17/09/2025
Olderdalen is a village on the edge of the Lyngenfjord. From Olderdalen a ferry crosses the fjord to the Lyngen peninsular with it’s majestic glacier clad mountains. We drove to Olderdalen intending to do a bit of shopping and then take the ferry.
Planning fatigue can easily set in on longer trips and we’d got to that point again. Spending every evening deciding what the next few days should look like, and the constant readjustment of plans to take account of weather and our own preferences, can lead to a bit of mental exhaustion. First world problems, but we were tired of being on the go. We knew that the rough course of action was to take the ferry but we had not looked at the details of what we would do next. We also needed to factor in a working day for me and a couple of attractions we didn’t want to miss. We needed to give ourselves some time to relax and take stock.
Olderdalen
So instead of getting straight on the ferry we tried to park up in Olderdalen to chill and plan without any pressure. We drove into the village but couldn’t find a car park where we were allowed to stay so drove back out and found a bit of waste ground by the river suggested by Park4Night.
It actually wasn’t a bad spot, we were nestled comfortably in a small parking area that no one else seemed to know existed, protected from the noise of the road by a row of trees. We got our phones out and did a bit of planning for the next few days. Looking at the weather forecast, the attractions we wanted to see and the possible parking options we decided that we’d take the ferry in a few days rather than right away. I booked a campsite for me to work from and we relaxed knowing that the next three days were sorted.
One of our decisions was to stop for the night where we were so that we could do a bike ride the following morning. We settled in for some dinner and as the evening closed in we went for a quick walk out of the back of the carpark down to the sea. The glorious sunset across the Lyngenfjord was matched a few hours later by another aurora display. We wandered outside, gazing at the skies unable to believe how lucky we were to have seen them for the fourth time.
Bike Ride
Our bike ride was an exploration of the Olderdalen valley. A tautology as ‘dalen’ comes from the same roots as ‘dale’ and ‘vale’. You can guarantee that any place with a name ending in ‘dalen’ is in, or at the entrance to, a valley.
Our ride started through the woods with lots of slippery tree roots, it then became more soggy and boggy. A few boards were placed over the deepest sections, both a help and a balancing challenge. We desperately tried not to put our feet down, any misstep was going to leave us with wet socks and cold feet.

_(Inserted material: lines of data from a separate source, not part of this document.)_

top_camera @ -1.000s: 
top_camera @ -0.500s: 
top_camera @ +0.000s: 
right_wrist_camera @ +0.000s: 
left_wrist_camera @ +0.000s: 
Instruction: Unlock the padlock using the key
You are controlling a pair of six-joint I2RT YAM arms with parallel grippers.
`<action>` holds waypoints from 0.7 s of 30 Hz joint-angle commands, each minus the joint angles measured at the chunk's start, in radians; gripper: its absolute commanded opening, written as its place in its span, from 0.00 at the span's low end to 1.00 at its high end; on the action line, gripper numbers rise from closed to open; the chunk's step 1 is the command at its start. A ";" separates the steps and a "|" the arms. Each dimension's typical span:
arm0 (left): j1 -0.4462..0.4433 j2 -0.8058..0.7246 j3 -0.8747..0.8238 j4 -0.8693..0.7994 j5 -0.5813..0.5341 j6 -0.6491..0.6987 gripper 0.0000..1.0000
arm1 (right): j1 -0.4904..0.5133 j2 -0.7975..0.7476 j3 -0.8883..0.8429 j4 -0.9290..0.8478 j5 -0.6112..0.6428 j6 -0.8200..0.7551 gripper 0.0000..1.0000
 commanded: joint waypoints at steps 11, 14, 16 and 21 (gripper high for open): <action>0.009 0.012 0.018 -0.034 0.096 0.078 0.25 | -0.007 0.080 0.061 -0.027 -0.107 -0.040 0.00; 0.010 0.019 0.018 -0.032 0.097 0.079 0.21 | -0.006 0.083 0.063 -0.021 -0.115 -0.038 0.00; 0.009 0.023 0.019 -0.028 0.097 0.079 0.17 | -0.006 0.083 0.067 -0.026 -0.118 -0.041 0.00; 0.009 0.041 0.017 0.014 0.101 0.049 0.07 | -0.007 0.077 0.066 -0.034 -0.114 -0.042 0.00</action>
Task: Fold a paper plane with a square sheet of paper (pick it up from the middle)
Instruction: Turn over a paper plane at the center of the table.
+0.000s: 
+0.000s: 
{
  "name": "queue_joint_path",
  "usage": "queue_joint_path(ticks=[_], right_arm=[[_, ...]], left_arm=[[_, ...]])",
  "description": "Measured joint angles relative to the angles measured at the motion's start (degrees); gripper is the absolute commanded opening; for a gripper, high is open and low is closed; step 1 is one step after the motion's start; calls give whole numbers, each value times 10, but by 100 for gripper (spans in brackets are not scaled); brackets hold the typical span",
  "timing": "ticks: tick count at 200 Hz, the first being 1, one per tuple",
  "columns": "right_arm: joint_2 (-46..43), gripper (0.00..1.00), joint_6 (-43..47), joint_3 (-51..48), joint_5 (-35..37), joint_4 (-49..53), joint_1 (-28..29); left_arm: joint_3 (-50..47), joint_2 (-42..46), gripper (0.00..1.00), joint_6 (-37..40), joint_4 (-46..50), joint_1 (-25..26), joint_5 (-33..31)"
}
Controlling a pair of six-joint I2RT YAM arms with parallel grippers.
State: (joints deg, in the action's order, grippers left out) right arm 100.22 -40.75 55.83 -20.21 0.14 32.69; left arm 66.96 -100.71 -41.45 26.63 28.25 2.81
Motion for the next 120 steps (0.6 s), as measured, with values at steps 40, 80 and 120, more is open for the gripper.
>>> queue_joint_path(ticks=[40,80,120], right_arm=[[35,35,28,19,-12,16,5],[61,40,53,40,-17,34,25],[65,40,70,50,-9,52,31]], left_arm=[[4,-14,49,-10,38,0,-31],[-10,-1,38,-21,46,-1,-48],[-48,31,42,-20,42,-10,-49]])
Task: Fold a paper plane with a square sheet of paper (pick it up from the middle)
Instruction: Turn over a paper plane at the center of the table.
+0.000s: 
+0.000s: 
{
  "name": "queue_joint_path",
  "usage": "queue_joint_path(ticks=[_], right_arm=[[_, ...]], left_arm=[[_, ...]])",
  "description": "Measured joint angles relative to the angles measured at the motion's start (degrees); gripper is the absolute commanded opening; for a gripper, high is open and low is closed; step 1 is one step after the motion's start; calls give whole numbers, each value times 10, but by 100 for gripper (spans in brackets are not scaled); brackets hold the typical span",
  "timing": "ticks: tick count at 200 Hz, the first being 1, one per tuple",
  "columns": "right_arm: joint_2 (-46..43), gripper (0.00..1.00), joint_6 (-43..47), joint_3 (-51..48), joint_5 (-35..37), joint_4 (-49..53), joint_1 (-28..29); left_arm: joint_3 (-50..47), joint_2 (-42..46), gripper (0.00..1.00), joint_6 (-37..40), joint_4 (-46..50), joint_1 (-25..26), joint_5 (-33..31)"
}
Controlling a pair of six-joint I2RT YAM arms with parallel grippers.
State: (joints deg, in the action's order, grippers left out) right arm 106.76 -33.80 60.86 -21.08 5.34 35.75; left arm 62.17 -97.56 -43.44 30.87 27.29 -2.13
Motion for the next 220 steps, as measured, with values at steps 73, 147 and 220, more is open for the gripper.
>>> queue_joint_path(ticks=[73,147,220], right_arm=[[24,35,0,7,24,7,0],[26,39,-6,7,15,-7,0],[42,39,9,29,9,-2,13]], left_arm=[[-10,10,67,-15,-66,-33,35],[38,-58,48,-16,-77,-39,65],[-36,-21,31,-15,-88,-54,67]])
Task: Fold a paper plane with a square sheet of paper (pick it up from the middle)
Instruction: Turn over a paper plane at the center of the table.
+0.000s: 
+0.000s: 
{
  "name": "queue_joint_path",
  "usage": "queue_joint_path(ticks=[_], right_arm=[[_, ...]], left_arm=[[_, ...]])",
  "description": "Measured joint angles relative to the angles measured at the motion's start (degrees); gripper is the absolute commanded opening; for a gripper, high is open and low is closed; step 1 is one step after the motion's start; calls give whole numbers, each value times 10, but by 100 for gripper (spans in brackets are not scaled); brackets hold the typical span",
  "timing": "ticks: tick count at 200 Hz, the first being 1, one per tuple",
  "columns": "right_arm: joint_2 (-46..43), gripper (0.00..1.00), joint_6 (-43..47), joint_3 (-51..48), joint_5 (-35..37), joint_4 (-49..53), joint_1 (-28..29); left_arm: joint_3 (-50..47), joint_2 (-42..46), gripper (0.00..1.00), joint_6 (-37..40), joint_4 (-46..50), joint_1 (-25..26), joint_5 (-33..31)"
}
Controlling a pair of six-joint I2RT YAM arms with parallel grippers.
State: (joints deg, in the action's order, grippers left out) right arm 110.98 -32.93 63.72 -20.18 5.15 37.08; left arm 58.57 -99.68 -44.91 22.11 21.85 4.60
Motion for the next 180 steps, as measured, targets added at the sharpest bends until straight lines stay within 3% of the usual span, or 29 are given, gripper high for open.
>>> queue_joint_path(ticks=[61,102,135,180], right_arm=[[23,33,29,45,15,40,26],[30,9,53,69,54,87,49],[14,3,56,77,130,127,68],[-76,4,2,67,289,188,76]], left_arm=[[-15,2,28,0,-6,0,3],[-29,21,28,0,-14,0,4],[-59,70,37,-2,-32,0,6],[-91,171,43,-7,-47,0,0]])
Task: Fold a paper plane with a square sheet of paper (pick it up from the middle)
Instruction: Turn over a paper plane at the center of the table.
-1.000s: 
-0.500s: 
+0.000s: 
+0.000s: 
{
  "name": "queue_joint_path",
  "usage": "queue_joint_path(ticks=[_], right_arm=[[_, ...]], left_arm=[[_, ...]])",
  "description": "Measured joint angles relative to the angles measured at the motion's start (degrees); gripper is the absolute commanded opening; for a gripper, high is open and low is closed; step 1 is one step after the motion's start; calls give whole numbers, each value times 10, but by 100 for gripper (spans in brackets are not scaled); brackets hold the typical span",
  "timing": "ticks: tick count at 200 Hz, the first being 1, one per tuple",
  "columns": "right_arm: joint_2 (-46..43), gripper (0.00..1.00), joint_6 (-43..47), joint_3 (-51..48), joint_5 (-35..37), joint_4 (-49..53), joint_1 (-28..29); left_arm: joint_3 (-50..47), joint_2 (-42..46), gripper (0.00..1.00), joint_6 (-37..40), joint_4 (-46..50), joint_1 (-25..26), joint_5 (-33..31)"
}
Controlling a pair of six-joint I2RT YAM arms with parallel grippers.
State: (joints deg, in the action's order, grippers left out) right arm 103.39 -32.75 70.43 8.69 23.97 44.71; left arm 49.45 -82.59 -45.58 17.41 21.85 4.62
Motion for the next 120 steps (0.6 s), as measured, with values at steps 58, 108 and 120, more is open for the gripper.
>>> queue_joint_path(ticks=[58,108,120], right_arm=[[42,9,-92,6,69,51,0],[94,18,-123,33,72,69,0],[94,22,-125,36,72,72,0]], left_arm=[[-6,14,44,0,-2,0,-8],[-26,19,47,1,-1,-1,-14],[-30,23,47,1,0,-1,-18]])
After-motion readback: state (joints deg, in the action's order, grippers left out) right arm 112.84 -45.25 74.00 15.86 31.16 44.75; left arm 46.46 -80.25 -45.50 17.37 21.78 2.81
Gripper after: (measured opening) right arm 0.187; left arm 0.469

Higher up in the valley we got some good views over the river and back down the valley. Some enjoyable single track led back down towards the river, but once we were back over the river we were into marshy territory once again. We decided to take the path of least resistance back to Olderdalen. We got slightly mired trying to cut across to a track, but once there we were down the valley back to the church where the path had started in no time. All in all not the most successful bike ride but one that we might have found more enjoyable if it had been a little drier.
- The valley sides
- Deadwood stacked for winter
- Cycling the boardwalks
We popped into the supermarket on the way back where we felt a bit conspicuous in our mud caked leggings. The staff didn’t bat an eyelid though. We’ve got so used to the trustworthy Norwegian culture that we didn’t even lock our bikes when we went in the shop – a habit we need to break for other countries.
Løkvollstranda Camping
After stripping off our muddy outer layers and dumping them in the bathroom we drove around the edge of the fjord to the campsite where we were to spend the next couple of nights. It was unstaffed, but as we’d already booked we pitched up all alone on the site. Later a couple more motorhomes turned up and several people in cars booked into the small hytte (cabins) on site.

I rang the number on the door of the reception and someone came down within 15 minutes to give us a key to the shower block and another key to the laundry room. Both showers and laundry were extra costs but we were quite happy to pay to have a good soak in unlimited hot water and we really needed to clean our muddy cycling gear. Many things here in Norway are done on trust, we could have used the keys to have any number of showers or do multiple loads of washing.
We went for a walk down to the harbour where several red rorbuer (fishing huts) with living roofs lined the edge of the marina. Once we’d explored Paul disappeared off to do some fishing while I went back to finish the laundry and do a bit of work. The fishing was a success, we had fresh cod for dinner and the next day, while I was working, Paul caught another cod which we filleted for the freezer. Much as we both love fish we don’t always want to eat it every day.
- Rorbuer across the harbour
- And close up
In the evenings we planned out what we would do on the other side of the Lyngen Fjord while watching the sunsets from the comfort of the van.